ILPIso

News

Introduction

ILPIso is a software for substitution-tolerant subgraph isomorphism. It aims at finding assignments between a pattern graph and a target graph. Every vertex/edge of the pattern graph is matched to a different vertex/node in the target graph, but differences between labels are penalized by a cost function. The matching is done so that the global assignment cost is minimal.

The software can be configured in order to search for several instances of the matching, and return them by non-decreasing cost order. Several settings are available to discard solutions previously found. When searching for a new solution:

  1. Only the preceding solutions are cut. Any other solution can occur, even if it contains edge/vertex matchings present in the preceding solutions
  2. Any vertex matching present in the preceding solutions are cut, but the new solution can have a matching involving a vertex/edge which has been matched in previous solutions
  3. Any vertex matched in the preceding solutions is cut. None of the matched vertex/edge can occur in the new solutions

On-line demo

Try it with demo graph files

For this demo, default files are provided for the pattern graph, the target graph and the feature weights. You can choose the following options :

ArchitecturalA.gml

f16-06_12.gml

floorplan.fw

Cut option - Multiple solutions search :




Use your own graphs

For this demo, please provide:

File formats are described below

Cut option - Multiple solutions search :




File format

Graph file format

The pattern and target graphs are text files in a format adapted from the GML format, initially defined by the FIM of the University of Passau, so that nodes and vertices can support multidimensionnal feature vector.

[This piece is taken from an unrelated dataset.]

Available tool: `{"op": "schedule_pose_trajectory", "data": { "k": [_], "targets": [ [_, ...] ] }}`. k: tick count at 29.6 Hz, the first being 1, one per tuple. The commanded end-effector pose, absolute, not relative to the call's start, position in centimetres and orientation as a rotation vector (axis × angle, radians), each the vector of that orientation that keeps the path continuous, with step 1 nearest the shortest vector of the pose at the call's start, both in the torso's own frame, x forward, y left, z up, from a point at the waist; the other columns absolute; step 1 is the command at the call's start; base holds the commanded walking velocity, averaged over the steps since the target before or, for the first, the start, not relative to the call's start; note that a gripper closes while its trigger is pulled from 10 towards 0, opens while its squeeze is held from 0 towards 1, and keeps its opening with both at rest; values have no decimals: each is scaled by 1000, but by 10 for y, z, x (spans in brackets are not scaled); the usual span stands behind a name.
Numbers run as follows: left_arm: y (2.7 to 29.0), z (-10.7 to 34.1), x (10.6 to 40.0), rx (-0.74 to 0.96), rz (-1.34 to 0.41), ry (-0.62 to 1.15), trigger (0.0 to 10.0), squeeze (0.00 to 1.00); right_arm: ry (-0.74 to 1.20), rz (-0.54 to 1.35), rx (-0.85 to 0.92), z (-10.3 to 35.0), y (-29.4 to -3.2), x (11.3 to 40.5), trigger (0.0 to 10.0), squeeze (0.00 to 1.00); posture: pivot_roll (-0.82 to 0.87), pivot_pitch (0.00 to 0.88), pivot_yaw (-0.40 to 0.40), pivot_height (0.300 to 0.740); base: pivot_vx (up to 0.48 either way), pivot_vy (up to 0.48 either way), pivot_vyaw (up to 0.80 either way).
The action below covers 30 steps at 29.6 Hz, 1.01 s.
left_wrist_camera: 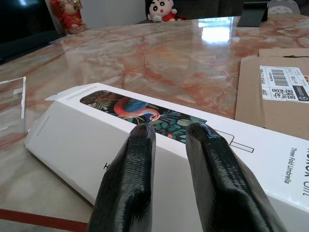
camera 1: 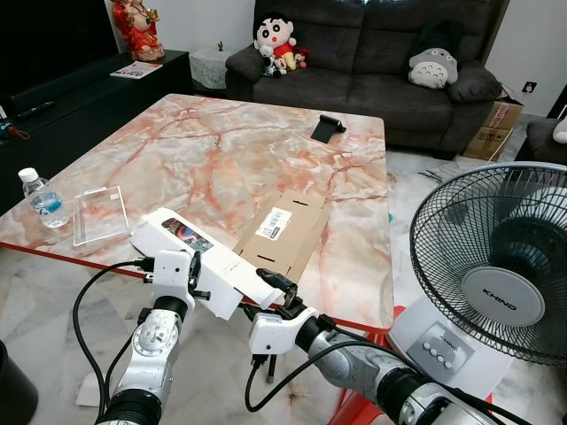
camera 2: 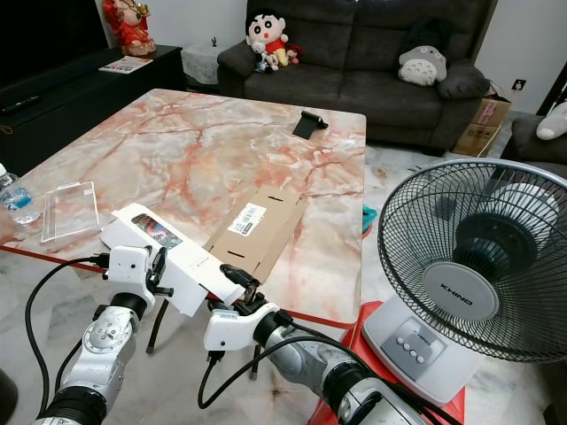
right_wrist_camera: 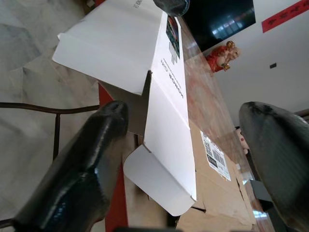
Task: Picking trash to rubbish bin
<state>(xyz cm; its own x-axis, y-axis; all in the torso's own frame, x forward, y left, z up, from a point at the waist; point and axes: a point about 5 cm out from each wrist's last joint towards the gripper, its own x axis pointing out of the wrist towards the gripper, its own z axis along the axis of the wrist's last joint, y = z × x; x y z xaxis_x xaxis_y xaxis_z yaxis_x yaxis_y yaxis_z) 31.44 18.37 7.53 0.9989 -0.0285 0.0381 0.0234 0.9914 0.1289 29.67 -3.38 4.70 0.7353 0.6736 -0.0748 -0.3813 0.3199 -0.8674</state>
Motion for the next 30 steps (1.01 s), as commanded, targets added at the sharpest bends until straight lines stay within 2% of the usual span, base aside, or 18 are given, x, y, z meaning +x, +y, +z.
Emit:
{"op": "schedule_pose_trajectory", "data": {
  "k": [1,30],
  "targets": [
    [185,78,316,128,-27,-42,10000,0,-323,682,-1030,51,-35,301,0,0,78,0,-28,740,0,0,0],
    [184,77,316,125,-32,-40,10000,0,-311,690,-1043,48,-36,301,0,0,77,0,-29,740,0,0,0]
  ]
}}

The structure of the file is the following:

ILPIso processes directed graphs.

graph [
 directed 1
 node list
 edge list
]

The node list is a sequence of node descriptions. Each node is represented according to the following structure:

node [
 id node_id
 feature list
]

The id value is a unique integer from 0 to node_number -1 in the increasing order.

feature list is a sequence of feature_name-feature_value pairs, where the feature_name is an identifier (a string beginning with [a-zA-Z] and containing letters, digits and underscores). The feature_value is a string representing a floating point number (eg. -145.5037 or 1.0437e-8).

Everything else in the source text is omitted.